This is probably as good a single-use motivation as any. But the viewer should be aware that the Taylor series is at the heart of analytic functions and complex analysis. Those subjects have many profound consequences aside from the ability to approximate. A more accurate title would be: This is ONE REASON you are learning Taylor series.
A mathematician and an engineer were both chaparones at a middle school dance. There was a line of boys, and a line of girls, who started 16 feet apart, and were very shy of one another. Every minute, they halved the distance to each other. From 16 ft to 8 ft, then 8 ft to 4 ft, and so on. The mathematician remarked, "they will never make to each other." The engineer replied, "yeah, but in a few minutes, they will be close enough for all practical purposes".
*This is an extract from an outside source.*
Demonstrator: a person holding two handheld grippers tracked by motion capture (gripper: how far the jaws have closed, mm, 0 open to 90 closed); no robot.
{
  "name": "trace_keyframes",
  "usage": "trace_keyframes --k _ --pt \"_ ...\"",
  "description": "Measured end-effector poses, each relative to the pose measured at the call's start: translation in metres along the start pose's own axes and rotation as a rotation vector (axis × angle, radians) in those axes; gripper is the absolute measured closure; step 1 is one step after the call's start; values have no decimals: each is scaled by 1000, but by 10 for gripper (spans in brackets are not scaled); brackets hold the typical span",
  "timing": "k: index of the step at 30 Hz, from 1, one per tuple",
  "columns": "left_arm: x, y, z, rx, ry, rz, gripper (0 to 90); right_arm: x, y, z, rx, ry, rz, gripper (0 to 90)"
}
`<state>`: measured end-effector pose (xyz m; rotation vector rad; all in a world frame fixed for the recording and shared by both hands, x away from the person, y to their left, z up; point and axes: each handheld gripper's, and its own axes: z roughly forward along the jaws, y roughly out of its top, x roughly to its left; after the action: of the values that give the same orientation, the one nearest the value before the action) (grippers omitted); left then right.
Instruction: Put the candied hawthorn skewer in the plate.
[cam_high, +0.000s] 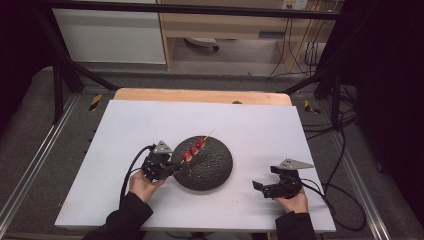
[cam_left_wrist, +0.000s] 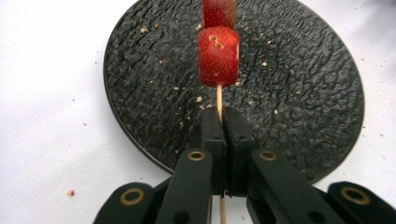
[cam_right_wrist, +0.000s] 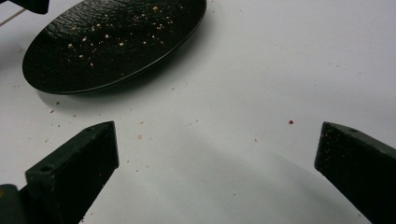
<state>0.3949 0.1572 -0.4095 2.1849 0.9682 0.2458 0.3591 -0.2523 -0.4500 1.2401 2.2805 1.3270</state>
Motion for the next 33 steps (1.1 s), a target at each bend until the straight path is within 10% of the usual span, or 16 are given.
trace_keyframes --k 15,33 --pt "-7 1 21 107 15 22 880 0 -1 0 3 8 6 4" --pt "-11 5 25 122 25 44 863 0 -2 1 11 10 11 5"
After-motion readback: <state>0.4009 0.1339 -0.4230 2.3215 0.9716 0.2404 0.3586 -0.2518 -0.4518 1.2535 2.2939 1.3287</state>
Calculus courses: we want EXACT answers, anything else is WRONG. Actual applications of calculus in engineering: we want it within +- 5% because exact is impossible when dealing with outside influences.
No shit, I had a Calculus 3 problem that dealt with physics. Having already taken physics I knew how to solve the problem in a single step. I turned the quiz in and got a big X on the problem. I compared answers to everyone else in the classroom and got roughly the same answer to within 3 decimal places. I asked how is mine wrong? The professor said, "you didn't decompose the vector to get an exact answer." (and he had an ME doctorate).
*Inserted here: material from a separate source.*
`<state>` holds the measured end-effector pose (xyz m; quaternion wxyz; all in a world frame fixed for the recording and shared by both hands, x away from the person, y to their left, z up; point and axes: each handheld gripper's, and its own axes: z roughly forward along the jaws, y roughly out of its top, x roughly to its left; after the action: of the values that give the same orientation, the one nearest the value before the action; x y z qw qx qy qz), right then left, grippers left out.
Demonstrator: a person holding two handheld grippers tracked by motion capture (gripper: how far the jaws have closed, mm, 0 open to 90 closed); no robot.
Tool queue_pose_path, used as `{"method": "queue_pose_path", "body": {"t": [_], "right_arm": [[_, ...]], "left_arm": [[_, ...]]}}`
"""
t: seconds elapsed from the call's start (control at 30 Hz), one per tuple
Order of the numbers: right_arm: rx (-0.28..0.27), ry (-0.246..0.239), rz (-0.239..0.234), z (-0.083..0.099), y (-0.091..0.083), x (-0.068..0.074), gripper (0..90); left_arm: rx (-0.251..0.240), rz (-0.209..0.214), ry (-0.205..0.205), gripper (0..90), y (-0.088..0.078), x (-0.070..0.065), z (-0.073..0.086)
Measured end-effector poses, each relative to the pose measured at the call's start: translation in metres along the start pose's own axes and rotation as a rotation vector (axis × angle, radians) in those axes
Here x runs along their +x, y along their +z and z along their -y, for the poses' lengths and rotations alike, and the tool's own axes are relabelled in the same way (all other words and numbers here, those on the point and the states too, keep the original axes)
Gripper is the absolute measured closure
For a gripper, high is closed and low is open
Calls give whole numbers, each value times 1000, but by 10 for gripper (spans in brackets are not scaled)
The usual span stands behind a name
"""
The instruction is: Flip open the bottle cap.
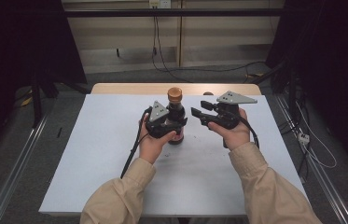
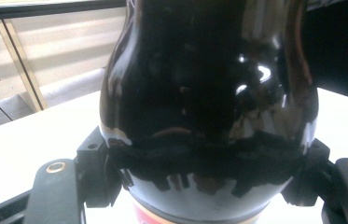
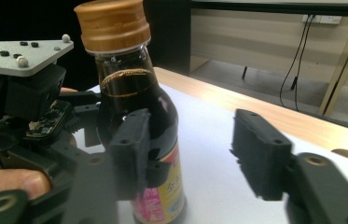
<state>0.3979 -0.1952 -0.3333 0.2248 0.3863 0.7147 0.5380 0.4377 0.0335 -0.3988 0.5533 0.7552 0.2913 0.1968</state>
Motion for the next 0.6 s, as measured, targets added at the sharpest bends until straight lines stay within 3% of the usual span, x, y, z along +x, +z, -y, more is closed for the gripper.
{"method": "queue_pose_path", "body": {"t": [0.03, 0.07, 0.1, 0.13, 0.3, 0.37, 0.43, 0.6], "right_arm": [[0, 0, 0, 0, 0, 0, 568], [0, -12, -14, -3, 1, 0, 650], [0, -12, -14, -3, 1, 0, 650], [3, -33, -22, -6, 2, 1, 730], [11, -76, -73, -15, 6, 6, 894], [7, -76, -81, -16, 7, 7, 900], [16, -109, -77, -21, 10, 11, 900], [14, -117, -84, -29, 15, 12, 900]], "left_arm": [[0, 0, 0, 284, 0, 0, 0], [-2, 0, -1, 285, 0, 0, 0], [-3, 0, -3, 285, 0, 0, 0], [-4, 0, -3, 286, 0, 0, 1], [-7, 2, -2, 288, 0, 0, 2], [-8, 0, -1, 289, 0, 0, 2], [-6, 1, 3, 291, 0, 0, 2], [-2, 3, 5, 293, 0, 0, 2]]}}
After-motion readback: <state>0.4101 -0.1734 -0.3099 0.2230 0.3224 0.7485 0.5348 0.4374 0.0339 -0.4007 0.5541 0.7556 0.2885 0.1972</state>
Where are you going that you're asked for only exact answers? Even in calc 3 my professor would tell us to use our calculators and approximate and discouraged us from getting exact answers, which sadly is the only thing I wanted to do.
@@QmcometdudeShardMaster Tarrant County College. They discourage decimal answers to the highest degree. Even to the point they would rather your answer be an 8" equation than a short answer with decimals.
if you use taylor series to solve for PDE's, you are going to either make a super computationally unstable/inefficient algorithm or one that just doesn't work (due to discontinuous boundary conditions or such). The REAL reason you learn Taylor series is so that you can kinda learn a bit of numerical analysis, and THEN you learn the real shit known as "Fourier Series". Fourier Series can be used to solve anything if you have the right spectral resolution and sample rate.
Thank You so much. Please help by answering this question, as average students how do we visualize day-to-day topics of our stream, and find their practical use and how are they applied in the complete process. Just like a regular CS student knows how to implement all the data structures but the actual code used in production is way different than those taught or written in classrooms, how to bridge that gap, and get the actual reality/purpose of the concept.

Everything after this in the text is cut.